The problem ▸ Answer with a number only, giving how many lines in the data below include "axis".

╭──

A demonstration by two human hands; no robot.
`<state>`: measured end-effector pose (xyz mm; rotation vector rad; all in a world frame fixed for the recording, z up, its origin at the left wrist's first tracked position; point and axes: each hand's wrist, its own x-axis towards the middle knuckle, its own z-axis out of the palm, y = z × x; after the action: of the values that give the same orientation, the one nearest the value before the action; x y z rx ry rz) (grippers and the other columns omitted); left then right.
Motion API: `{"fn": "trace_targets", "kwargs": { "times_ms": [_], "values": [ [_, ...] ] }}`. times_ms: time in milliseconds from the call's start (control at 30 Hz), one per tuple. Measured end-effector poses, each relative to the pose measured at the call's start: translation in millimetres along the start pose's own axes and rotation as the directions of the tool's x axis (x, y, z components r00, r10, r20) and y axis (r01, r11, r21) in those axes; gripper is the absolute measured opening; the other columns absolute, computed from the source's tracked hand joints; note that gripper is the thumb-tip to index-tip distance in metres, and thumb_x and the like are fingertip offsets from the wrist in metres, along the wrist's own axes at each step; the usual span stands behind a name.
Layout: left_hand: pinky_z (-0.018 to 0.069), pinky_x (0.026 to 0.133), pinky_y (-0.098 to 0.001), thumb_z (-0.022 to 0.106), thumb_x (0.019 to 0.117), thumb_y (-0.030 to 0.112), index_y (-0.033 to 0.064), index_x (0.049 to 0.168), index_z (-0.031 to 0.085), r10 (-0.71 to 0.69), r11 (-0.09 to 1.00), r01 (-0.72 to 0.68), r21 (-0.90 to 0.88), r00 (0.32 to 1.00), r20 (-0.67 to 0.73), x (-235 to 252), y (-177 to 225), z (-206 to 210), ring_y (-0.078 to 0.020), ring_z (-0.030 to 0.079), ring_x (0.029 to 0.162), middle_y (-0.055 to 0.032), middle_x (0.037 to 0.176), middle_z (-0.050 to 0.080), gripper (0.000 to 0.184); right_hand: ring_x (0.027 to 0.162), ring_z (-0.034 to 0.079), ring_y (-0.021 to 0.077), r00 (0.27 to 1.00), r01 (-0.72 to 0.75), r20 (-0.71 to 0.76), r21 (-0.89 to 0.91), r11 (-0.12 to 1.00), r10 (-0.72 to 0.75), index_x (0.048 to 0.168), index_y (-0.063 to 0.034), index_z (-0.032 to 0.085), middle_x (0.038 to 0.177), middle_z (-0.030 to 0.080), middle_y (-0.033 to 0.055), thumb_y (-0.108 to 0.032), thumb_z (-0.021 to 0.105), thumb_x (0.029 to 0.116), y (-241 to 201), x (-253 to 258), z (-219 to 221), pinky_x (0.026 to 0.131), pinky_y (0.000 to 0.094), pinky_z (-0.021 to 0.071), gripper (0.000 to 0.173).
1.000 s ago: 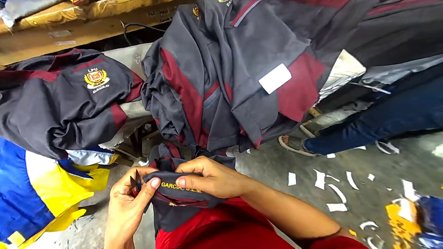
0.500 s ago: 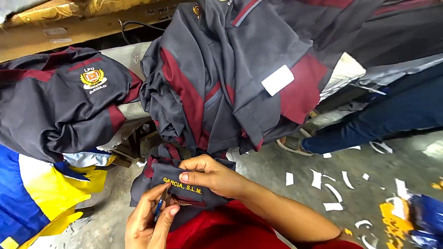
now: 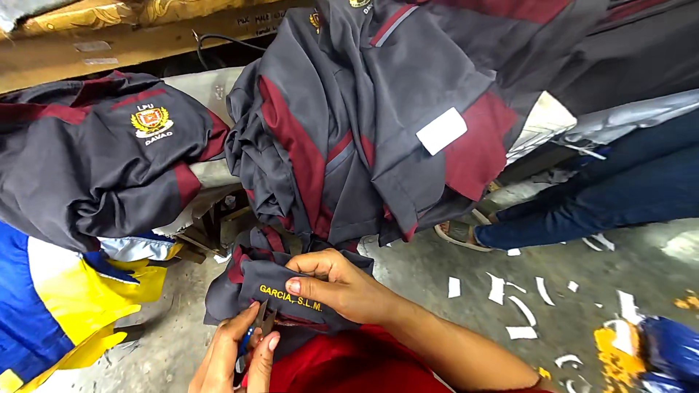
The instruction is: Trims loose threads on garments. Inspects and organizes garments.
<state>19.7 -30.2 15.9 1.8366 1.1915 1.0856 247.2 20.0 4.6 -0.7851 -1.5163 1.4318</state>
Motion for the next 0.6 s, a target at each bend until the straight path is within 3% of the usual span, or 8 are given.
{"fn": "trace_targets", "kwargs": {
  "times_ms": [367, 600],
  "values": [
    [0.0565, 0.080, -0.0157, 0.071, 0.0967, 0.019, -0.0090, 0.112, 0.069, 0.076, 0.988, -0.071, 0.135, 0.997, -0.033, 2, 0, 8, -0.0028, 0.068, 0.085, -0.0121, 0.095, 0.072, 0.032, 0.075, 0.060, -0.0013, 0.994, 0.059, -0.083, -0.122, 0.991, -0.069, 0.098, 0.0029, 0.068, 0.082, 0.065, 0.0006, -0.009, 0.053, 0.1030, -4, -5, 15, 0.068, 0.0154, 0.0495, 0.019],
    [0.0570, 0.082, -0.0167, 0.071, 0.0971, 0.019, -0.0065, 0.114, 0.072, 0.092, 0.991, -0.092, 0.099, 0.996, 0.004, 3, -4, 3, -0.0035, 0.068, 0.090, -0.0111, 0.099, 0.072, 0.031, 0.073, 0.058, -0.0017, 0.994, 0.068, -0.077, -0.109, 0.992, -0.077, 0.097, 0.0029, 0.067, 0.080, 0.063, 0.0003, -0.008, 0.053, 0.1027, -3, -4, 13, 0.066, 0.0149, 0.0483, 0.019]
  ]
}}
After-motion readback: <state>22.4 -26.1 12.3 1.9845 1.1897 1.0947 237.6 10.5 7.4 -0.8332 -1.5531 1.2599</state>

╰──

Result of the exercise ▸ 2